どんどん出てくる彼の「美味しいけれど失敗した」と言う話にくぎ付けになりました。もっと聞きたい。そう思い「へぇ~、ふんふん、それで?」と話を引き出しました。

あの時の失敗があるから今の自分がいる

彼はさらに目をキラキラさせながらこのように話してくれました。

「下手に成功してたら自分は駄目になってたと思う」

「お客さんはみんな、『旨い』って言ってくれたけれど、旨いだけで成功するには時間がかかりすぎると感じたよ」

「確かに何年もやれば、その地域で認められる店にはなれると思うけれど、俺が求めているのってあくまでも「天下」だし」

「でも、苦労して一つの店を成功させたとしても、その苦労した年数分、達成感というもので満足してしまって、そこで自分は終わるんじゃないか?と思ったよ」

「今の時代、新しいラーメン店は10件中9件が一年以内につぶれるから、一つの店を成功させるのも凄いことだから]
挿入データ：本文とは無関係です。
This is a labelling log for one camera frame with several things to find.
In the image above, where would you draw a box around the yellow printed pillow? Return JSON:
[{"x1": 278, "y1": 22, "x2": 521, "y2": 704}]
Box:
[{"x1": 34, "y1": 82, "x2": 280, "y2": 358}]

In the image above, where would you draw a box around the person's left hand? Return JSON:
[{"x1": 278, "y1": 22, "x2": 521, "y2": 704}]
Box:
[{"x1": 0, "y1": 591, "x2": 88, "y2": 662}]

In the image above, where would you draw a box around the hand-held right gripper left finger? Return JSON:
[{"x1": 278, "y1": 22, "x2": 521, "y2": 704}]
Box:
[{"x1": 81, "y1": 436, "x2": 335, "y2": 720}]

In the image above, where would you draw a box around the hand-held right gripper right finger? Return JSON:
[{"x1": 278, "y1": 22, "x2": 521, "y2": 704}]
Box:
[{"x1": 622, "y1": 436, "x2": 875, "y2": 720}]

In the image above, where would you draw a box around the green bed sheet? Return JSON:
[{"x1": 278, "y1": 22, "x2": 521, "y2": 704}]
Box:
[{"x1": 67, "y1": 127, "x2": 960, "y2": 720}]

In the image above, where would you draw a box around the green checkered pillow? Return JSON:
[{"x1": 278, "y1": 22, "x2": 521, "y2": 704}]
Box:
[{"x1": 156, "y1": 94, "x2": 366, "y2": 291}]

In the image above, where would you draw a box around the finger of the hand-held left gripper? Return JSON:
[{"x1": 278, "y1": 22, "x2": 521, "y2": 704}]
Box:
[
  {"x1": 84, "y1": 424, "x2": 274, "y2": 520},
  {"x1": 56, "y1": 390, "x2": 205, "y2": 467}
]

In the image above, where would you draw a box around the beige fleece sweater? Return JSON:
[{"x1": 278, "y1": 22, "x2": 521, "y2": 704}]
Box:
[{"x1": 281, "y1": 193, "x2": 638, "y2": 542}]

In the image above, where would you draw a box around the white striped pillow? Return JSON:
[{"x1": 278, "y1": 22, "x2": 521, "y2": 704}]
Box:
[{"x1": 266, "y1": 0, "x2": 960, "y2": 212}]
私は、「へぇ~なるほど」と聞きほれました。さらに彼は話を続けました。

「結局失敗したことには変わりはないんだけど、自分を見つめなおすいいきっかけになったと思うよ」

「時代が悪かったと言っても、その時代を見極められなかった俺の方が悪かったと今では思っているよ」

そして最後の決め台詞はやはり:::

「あの時の失敗があるから今の俺があるんだよな」でした。

成功談よりも失敗談にひきつけられる。

いかがでしたでしょうか?私は、すごい男だと思いました。何がすごいかと言うと、ここまで過去を美化する男は初めてだからです。
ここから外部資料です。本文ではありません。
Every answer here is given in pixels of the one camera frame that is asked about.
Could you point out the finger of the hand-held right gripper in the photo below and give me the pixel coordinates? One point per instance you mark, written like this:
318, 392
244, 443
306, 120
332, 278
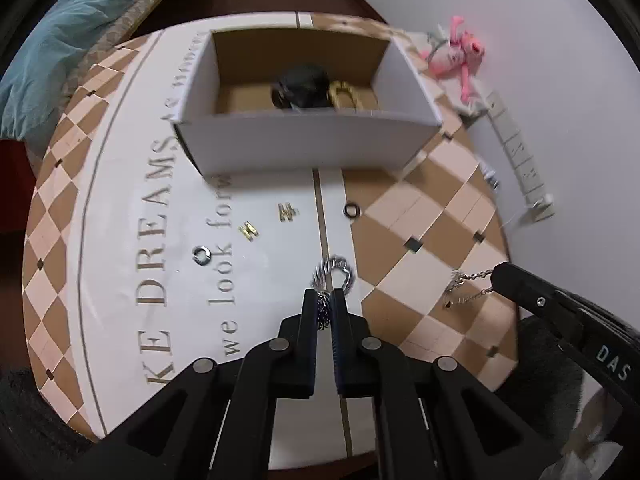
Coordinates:
520, 286

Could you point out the white power strip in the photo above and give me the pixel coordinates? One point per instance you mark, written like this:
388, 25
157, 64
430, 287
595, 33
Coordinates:
515, 145

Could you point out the pink plush toy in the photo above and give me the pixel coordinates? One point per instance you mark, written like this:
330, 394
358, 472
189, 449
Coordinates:
457, 57

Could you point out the grey furry rug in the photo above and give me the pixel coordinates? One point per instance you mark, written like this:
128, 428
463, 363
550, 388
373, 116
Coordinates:
547, 360

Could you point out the white plug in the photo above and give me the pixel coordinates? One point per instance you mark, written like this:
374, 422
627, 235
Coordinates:
539, 211

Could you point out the beige patterned mattress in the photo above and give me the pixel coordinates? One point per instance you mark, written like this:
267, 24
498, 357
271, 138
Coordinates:
117, 22

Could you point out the white cardboard box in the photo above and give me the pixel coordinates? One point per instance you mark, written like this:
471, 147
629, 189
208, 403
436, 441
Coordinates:
310, 142

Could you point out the black round case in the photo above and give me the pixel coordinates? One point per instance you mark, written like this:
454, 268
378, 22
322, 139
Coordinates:
301, 87

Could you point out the dark rug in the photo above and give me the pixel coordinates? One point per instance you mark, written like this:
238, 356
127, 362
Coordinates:
35, 425

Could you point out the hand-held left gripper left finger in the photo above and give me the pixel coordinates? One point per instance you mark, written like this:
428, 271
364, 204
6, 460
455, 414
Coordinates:
310, 320

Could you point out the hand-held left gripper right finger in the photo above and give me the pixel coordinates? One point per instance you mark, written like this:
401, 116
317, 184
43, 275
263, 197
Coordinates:
338, 320

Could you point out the blue blanket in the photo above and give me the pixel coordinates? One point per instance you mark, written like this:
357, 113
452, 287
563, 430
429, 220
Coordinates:
60, 45

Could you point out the gold earring pair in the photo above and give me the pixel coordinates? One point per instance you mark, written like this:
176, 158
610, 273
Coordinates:
287, 211

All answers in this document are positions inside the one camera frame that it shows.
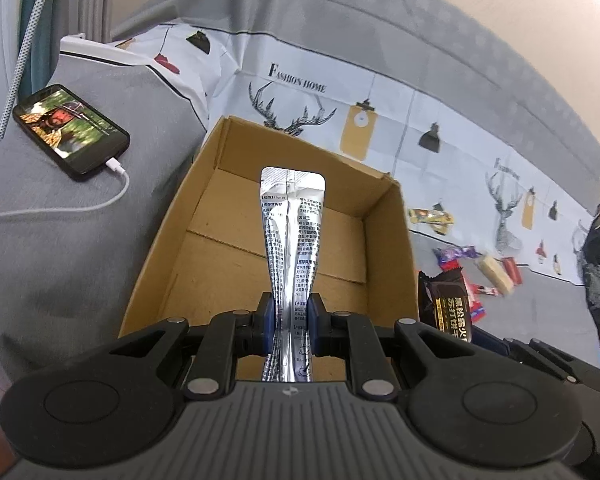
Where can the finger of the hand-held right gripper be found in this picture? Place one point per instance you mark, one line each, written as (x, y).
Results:
(560, 365)

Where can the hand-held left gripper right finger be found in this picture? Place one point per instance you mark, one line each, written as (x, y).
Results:
(313, 323)

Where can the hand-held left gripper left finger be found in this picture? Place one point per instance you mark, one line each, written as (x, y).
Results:
(267, 321)

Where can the brown cardboard box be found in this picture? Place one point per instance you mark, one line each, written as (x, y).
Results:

どんどん出てくる彼の失敗をも武勇伝にする話に聞き入ってしまいました。どこまで失敗談にキラキラを付けるのだろうと思いました。

私が彼に感じたことは?

「なんだかんだ言っても結局失敗したんだよね?」です。

でも、ついつい聞き入ってしまった私。人って意外と誰かが成功した話よりも失敗した話に引き付けられると思います。

状況によって「それもありかな?」と思うこと。

そんな失敗した話でも、大きく分けて2つに分かれると思います。

自分の実力不足による失敗
自分以外の原因での失敗

基本、私が誰かから失敗談を聞いた時に2番目の自分以外の原因を語られたら、あまりいい印象を持たないことの方が多いです。

そこには反省もなにも感じられないからです。むしろ現実から逃げているようにも思えるからです。
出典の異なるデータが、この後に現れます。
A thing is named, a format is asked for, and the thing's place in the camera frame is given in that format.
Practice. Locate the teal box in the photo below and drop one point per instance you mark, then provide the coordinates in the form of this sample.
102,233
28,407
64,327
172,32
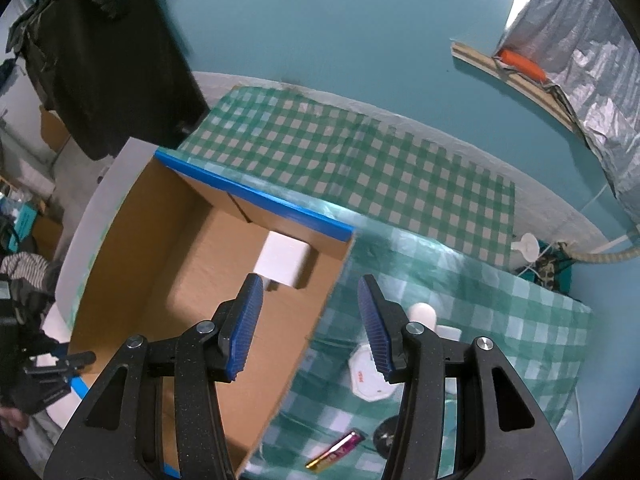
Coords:
25,217

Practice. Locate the black round disc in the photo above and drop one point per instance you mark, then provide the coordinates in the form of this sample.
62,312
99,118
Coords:
386,437

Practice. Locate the white charger block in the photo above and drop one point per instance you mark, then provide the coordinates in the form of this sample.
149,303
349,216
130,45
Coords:
280,260

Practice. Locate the green checkered plastic tablecloth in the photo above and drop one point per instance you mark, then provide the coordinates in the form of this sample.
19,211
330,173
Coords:
480,320

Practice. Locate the cardboard box with blue tape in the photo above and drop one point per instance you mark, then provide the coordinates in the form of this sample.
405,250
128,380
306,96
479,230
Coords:
200,240

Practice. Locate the black hanging garment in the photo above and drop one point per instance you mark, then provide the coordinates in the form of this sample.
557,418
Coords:
110,70

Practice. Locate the wooden strip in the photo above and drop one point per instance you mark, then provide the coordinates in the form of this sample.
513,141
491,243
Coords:
530,91

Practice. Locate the green checkered paper sheet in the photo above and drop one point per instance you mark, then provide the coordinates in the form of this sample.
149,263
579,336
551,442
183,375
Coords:
350,150

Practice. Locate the white pill bottle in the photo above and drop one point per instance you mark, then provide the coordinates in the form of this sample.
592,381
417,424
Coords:
424,314

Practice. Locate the pink and yellow lighter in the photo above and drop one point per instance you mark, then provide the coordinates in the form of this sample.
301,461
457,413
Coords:
336,451

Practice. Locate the white octagonal case red label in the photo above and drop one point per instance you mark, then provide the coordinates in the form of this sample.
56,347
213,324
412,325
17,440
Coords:
362,377

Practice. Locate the striped cloth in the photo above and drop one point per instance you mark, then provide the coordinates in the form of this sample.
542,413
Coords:
22,265

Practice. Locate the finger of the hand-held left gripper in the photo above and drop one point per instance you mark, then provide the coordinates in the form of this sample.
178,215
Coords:
65,361

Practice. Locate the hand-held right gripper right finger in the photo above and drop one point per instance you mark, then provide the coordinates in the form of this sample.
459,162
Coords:
375,325

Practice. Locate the camouflage cloth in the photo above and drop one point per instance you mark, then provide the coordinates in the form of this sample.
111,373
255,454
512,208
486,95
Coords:
550,267

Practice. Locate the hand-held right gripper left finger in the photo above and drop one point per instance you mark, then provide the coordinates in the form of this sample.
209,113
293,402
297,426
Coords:
246,325

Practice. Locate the white funnel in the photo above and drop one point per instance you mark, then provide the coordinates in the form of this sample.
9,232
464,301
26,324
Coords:
526,245

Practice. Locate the person's left hand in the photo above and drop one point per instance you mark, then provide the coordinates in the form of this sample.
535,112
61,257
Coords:
10,417

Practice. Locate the silver foil curtain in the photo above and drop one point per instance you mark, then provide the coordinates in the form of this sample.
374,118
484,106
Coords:
590,60

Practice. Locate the white foam sheet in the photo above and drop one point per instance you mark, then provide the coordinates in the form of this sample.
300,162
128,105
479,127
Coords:
55,322

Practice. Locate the orange tube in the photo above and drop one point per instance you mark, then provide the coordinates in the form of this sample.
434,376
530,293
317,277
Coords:
522,64
しかし、状況によってはそれもありかな?と感じています。それは、その職場を離れたときです。

現在進行形で、その職場にいる立場で失敗を美化して、「世の中が悪い」「運が悪い」というのと、過去の職場に対して美化するのとでは聞いていて印象が変わります。

なぜなら、その人は土俵を降りた人です。もう幕は下りたのです。今更悔やんでも、その仕事はもとに戻ってこないからです。

「あの時こうしておけばよかった」と悔やんでも、その仕事は取り戻せません。そんな人の失敗談にキラキラ付ける気持ちは男として理解出来ます。

自分の過去を価値あるものとして認めたい。過去をキラキラしたものとして持っておきたい。そんな気持ちが理解できます。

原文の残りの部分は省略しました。